INFORMATION SHOWN section start

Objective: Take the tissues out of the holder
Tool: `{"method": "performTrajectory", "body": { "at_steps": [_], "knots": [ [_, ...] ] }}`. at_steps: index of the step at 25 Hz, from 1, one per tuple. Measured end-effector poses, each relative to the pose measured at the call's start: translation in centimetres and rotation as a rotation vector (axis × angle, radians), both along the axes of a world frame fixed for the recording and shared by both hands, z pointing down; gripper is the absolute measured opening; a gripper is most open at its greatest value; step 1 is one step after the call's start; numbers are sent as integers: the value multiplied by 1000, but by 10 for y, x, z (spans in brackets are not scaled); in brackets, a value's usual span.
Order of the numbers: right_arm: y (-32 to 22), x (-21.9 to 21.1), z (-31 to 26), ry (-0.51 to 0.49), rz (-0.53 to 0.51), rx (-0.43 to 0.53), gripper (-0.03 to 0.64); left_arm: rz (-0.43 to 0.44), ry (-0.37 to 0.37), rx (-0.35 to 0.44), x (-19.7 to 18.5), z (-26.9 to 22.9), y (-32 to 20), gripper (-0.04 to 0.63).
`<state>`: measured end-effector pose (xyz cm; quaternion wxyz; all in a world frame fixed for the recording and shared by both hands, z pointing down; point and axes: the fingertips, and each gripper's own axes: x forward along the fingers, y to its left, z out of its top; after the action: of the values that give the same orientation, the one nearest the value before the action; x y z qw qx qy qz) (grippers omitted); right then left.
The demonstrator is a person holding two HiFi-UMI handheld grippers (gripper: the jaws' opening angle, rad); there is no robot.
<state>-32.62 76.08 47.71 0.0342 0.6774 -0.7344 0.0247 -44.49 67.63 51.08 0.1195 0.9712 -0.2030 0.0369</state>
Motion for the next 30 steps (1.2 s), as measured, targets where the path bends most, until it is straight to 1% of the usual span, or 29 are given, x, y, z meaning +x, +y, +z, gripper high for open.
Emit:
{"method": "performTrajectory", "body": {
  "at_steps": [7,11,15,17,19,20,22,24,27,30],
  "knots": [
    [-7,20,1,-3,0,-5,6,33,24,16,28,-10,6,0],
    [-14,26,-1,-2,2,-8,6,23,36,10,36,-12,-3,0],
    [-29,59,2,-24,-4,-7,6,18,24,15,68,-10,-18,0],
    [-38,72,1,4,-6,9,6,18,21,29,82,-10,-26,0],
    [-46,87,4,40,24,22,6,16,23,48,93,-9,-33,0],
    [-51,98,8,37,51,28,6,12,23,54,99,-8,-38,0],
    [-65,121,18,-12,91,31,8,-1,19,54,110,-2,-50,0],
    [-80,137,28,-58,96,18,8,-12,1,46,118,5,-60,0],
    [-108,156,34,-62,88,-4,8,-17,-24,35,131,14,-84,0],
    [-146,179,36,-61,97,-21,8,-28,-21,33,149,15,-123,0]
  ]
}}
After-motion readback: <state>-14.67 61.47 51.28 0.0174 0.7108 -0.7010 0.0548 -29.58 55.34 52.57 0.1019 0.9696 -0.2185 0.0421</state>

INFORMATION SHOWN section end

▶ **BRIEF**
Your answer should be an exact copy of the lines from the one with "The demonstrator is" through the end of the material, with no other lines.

▶ **ANSWER SPACE**
The demonstrator is a person holding two HiFi-UMI handheld grippers (gripper: the jaws' opening angle, rad); there is no robot.
<state>-32.62 76.08 47.71 0.0342 0.6774 -0.7344 0.0247 -44.49 67.63 51.08 0.1195 0.9712 -0.2030 0.0369</state>
Motion for the next 30 steps (1.2 s), as measured, targets where the path bends most, until it is straight to 1% of the usual span, or 29 are given, x, y, z meaning +x, +y, +z, gripper high for open.
Emit:
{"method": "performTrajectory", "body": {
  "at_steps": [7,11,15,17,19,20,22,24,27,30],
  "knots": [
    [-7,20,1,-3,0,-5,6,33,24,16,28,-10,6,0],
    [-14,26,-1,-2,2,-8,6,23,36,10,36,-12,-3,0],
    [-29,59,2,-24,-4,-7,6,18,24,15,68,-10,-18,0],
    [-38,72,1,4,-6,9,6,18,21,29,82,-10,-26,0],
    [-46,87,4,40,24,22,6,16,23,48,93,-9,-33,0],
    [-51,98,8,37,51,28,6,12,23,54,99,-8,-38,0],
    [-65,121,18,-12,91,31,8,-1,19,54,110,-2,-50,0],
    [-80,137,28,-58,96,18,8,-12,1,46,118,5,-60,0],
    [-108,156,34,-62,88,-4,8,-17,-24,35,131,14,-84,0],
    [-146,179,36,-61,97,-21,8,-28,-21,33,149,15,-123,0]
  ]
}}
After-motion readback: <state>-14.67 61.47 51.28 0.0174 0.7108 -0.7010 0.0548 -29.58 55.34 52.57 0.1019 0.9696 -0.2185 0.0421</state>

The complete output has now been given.